→ TASK BRIEF: The required output is the line with "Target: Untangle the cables" and each line that follows it to the end of the entries below, copied exactly and with nothing added.

→ INFORMATION GIVEN:
——————————
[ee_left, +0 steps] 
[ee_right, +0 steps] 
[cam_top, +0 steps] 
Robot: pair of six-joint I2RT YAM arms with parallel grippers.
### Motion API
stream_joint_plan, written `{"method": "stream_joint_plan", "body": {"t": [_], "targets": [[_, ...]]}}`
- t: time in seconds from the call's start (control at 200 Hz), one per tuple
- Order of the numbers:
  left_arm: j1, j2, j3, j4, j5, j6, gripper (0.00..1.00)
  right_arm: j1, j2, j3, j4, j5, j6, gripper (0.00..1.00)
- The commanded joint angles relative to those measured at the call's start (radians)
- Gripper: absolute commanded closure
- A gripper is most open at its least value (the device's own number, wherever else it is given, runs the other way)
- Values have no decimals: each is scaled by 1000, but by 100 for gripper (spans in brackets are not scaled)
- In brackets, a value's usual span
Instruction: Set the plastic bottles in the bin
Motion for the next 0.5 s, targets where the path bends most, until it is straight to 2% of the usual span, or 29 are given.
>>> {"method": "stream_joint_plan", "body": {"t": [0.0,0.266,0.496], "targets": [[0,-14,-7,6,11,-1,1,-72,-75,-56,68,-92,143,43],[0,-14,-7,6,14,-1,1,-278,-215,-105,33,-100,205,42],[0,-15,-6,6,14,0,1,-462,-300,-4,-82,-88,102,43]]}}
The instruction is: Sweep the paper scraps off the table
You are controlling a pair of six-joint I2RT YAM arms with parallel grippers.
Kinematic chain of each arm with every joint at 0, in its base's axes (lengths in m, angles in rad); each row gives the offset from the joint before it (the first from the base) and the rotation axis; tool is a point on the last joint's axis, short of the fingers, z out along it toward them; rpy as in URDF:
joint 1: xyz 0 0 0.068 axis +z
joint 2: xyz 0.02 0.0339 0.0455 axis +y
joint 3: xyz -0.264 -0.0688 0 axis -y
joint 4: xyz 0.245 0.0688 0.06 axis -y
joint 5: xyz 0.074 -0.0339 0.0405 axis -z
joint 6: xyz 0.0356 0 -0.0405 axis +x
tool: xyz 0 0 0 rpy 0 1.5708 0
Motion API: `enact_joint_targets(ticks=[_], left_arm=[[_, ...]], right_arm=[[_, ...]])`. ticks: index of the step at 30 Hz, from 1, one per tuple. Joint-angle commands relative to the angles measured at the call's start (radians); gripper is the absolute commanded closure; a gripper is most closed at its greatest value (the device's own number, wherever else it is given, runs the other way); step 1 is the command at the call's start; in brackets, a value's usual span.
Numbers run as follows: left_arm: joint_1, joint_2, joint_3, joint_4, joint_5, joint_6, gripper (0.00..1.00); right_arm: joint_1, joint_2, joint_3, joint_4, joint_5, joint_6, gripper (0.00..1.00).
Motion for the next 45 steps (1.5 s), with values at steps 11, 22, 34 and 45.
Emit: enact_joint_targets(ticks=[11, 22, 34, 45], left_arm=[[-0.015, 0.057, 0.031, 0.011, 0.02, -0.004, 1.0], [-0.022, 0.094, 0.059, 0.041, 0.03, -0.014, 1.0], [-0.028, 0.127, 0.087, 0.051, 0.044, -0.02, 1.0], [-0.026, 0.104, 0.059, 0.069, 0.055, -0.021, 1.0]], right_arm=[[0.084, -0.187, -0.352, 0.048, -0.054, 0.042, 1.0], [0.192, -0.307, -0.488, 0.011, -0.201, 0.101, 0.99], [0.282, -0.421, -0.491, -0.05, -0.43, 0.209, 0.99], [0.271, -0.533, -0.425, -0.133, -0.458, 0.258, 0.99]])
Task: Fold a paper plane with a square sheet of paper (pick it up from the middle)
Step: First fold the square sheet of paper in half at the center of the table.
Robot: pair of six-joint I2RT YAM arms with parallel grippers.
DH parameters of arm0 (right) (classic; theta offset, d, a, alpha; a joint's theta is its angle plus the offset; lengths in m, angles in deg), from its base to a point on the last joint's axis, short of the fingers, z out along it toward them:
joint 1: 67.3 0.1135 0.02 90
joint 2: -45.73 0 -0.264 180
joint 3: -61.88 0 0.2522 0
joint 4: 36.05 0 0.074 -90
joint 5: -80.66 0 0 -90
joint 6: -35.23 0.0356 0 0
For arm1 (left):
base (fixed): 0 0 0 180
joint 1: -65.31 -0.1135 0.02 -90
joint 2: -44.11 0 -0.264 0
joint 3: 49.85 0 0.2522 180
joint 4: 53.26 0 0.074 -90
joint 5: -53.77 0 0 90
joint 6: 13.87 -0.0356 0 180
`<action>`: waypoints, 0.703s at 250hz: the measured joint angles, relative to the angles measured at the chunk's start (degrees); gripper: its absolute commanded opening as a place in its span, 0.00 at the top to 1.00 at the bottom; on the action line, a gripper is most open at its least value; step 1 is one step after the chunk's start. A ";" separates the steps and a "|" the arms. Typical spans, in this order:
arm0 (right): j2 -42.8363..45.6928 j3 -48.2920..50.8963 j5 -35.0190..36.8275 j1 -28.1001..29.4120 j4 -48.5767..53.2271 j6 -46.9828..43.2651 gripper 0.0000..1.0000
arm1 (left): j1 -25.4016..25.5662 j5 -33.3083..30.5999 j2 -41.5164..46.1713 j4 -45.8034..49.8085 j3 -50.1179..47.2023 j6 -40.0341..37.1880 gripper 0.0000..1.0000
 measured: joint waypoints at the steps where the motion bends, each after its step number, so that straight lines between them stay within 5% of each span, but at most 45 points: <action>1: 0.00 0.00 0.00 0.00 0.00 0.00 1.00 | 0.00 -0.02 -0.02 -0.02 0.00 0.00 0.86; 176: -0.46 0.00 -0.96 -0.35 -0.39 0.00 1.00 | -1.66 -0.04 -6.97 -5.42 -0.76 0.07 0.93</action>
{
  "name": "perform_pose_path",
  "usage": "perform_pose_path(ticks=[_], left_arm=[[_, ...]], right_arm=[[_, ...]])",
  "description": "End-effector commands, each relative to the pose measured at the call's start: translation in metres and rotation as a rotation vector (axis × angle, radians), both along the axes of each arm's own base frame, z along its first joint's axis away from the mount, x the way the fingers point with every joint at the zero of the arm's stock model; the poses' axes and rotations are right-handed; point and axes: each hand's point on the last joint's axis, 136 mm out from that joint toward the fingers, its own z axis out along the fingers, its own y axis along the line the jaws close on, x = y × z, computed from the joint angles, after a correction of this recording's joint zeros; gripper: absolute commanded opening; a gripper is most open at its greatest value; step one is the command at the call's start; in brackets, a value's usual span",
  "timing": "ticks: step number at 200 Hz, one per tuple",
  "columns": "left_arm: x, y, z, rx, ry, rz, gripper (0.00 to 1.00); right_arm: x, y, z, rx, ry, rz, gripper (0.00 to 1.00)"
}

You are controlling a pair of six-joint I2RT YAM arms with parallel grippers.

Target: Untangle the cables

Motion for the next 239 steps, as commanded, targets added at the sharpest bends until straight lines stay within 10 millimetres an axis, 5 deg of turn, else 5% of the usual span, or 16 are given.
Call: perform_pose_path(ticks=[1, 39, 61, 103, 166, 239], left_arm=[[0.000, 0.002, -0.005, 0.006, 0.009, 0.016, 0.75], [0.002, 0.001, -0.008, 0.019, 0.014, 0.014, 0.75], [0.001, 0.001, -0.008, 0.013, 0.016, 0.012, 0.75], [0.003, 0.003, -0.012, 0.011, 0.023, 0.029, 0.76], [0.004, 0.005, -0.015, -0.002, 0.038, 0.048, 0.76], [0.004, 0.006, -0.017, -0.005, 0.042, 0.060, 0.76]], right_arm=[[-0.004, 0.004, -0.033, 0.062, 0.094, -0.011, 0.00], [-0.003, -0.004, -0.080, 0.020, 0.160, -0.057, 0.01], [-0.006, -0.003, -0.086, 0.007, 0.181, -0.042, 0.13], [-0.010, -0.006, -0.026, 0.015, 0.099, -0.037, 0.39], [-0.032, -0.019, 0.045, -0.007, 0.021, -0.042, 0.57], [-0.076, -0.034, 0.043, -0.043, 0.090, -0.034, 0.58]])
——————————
→ WRITTEN ANSWER:
Target: Untangle the cables

Motion for the next 239 steps, as commanded, targets added at the sharpest bends until straight lines stay within 10 millimetres an axis, 5 deg of turn, else 5% of the usual span, or 16 are given.
Call: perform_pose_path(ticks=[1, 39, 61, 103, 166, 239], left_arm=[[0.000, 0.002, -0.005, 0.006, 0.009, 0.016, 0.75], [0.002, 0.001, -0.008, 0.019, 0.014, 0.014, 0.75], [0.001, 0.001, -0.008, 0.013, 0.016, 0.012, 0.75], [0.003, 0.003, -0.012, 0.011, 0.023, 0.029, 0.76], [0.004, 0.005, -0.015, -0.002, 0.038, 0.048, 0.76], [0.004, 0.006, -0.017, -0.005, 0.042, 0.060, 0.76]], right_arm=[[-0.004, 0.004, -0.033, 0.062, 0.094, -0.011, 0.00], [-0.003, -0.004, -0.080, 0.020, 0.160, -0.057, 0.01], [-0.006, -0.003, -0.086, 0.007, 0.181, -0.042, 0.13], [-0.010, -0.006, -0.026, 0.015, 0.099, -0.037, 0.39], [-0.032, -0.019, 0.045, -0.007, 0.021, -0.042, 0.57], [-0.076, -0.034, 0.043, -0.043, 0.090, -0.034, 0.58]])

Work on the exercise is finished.